For drug developers, advances in approved treatments may make already complex patient recruitment more complicated. An increasing number of patients who are at risk of infection are using PrEP as a preventative treatment and are ineligible to participate in trials because they are HIV negative.
Developing Strong Patient Relationships
For any sponsor that is targeting a preventative or therapeutic vaccine for HIV — or a functional cure — successful trials require deep patient engagement. Since the earliest days of the epidemic, HIV patients have staunchly advocated for advancements in treatments, and their voices remain just as important today.
For example, not long ago, it seemed unthinkable that patients would opt for injectable treatments. But we’ve learned from patients that they want a choice — and some desire the option of having to take oral treatments less often. This type of patient input has led to studies focusing on long-acting injectables to better meet patient preferences as their needs evolve.
Partnering with a CRO that’s been active in HIV research enables drug developers to build meaningful relationships with patients and propel effective treatments forward. At the PPD clinical research business of Thermo Fisher Scientific, in addition to our four decades of HIV experience, we offer sponsors an HIV patient advocate who is available to join any suitable study to assist with patient recruitment and support, further elevating the patient’s voice.
Navigating the Nuances of HIV Clinical Trials
Patients aren’t alone in their need for support — sponsors also want a partner who can guide them through the complexities of HIV studies. Patient recruitment and the increasing complexity of clinical trials are the most common challenges, but within the HIV space, studies face a number of further complications.
- Co-infections: The presence of other diseases and the treatments for those diseases can impact HIV and related treatments in patients — and present challenges to drug developers. A CRO with an experienced, global infectious disease team can enable sponsors to adjust to complications presented by co-infections.

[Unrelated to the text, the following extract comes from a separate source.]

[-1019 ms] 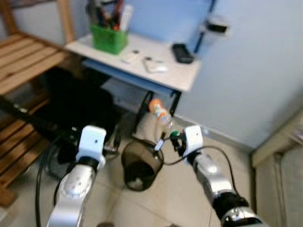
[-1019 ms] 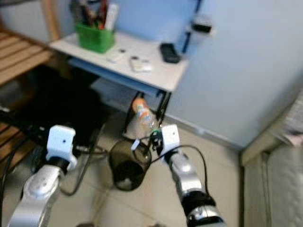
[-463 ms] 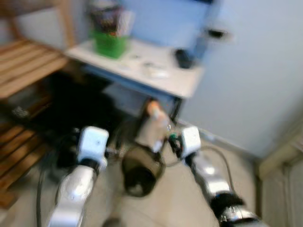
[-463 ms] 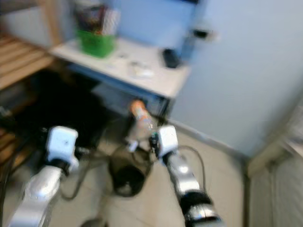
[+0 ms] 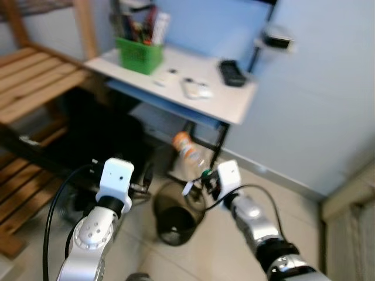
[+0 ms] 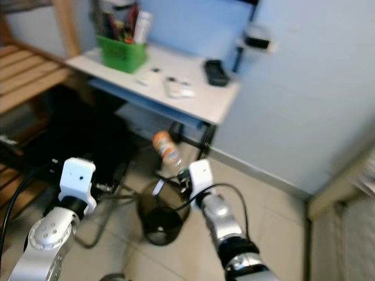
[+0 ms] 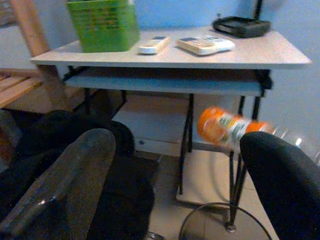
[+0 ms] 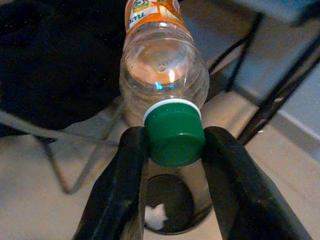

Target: Clean up the room

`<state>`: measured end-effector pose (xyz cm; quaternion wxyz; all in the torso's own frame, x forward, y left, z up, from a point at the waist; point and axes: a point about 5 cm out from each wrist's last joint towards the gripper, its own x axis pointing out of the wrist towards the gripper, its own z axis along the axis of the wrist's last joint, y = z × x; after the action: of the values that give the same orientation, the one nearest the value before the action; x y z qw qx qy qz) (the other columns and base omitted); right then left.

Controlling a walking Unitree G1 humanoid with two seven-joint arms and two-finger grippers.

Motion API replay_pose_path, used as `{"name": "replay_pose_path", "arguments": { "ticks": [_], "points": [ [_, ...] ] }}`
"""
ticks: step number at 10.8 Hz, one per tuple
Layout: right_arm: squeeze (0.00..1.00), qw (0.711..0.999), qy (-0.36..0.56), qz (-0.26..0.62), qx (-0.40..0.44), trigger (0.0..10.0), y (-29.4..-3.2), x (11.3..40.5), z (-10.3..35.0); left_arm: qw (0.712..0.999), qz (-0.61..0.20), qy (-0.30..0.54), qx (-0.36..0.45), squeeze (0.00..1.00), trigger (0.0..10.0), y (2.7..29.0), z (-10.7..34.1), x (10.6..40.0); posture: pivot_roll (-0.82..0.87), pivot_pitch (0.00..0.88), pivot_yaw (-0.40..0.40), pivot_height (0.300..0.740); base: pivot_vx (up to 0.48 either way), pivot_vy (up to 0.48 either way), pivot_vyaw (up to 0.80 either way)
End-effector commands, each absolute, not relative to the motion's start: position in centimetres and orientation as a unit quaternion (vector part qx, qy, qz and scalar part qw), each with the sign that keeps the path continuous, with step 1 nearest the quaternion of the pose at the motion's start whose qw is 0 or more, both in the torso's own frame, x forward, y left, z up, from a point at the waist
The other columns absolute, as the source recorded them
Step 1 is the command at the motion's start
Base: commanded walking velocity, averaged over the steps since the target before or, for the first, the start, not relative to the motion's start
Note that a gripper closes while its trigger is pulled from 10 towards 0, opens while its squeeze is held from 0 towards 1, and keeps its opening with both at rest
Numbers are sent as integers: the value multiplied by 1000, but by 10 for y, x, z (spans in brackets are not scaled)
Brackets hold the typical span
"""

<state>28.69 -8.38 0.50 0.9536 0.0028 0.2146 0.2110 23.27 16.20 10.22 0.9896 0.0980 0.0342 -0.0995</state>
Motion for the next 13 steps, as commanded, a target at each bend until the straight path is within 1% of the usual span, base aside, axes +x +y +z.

- Drug resistance: Levels of HIV drug resistance remain a concern, creating a challenge for drug developers. A partner with HIV expertise can work with sponsors to identify signs of resistance and make suggestions based on prior experience.
- Global scale of the disease: Around the world, attitudes toward HIV, barriers to treatment and regulatory requirements — all which impact drug developers — vary by country. Having the support of a local team with boots on the ground can accommodate sensitivities and mitigate any cultural or regulatory impacts on your study.
- Patient diversity: Ensuring a diverse patient population — which includes people of color, women and the transgender community, to name a few — is key in continuing to develop effective HIV treatments. A CRO with a longstanding commitment to patient diversity in HIV trials can ensure proper representation within your trial.
Partnering with a Strong CRO to Guide You into the Future of HIV Treatments
When developing an HIV asset, you need a well-rounded approach that’s grounded in historical expertise and proven regulatory successes. A strong CRO partner will evolve and improve alongside you to successfully demonstrate the efficacy and importance of your drug — getting it to the patients who need it.
Thermo Fisher Scientific’s PPD clinical research business has been on the front lines of the HIV epidemic since the very beginning, and we’ve supported the development of more than 14 of the primary therapies, single-tablet regimens and antivirals of choice currently available on the market.
As HIV research advances, we are laser-focused on supporting drug developers in the development of the new, better and simplified treatments that deliver effective therapies and improve the lives of those living with HIV — with the ultimate goal of a cure in mind.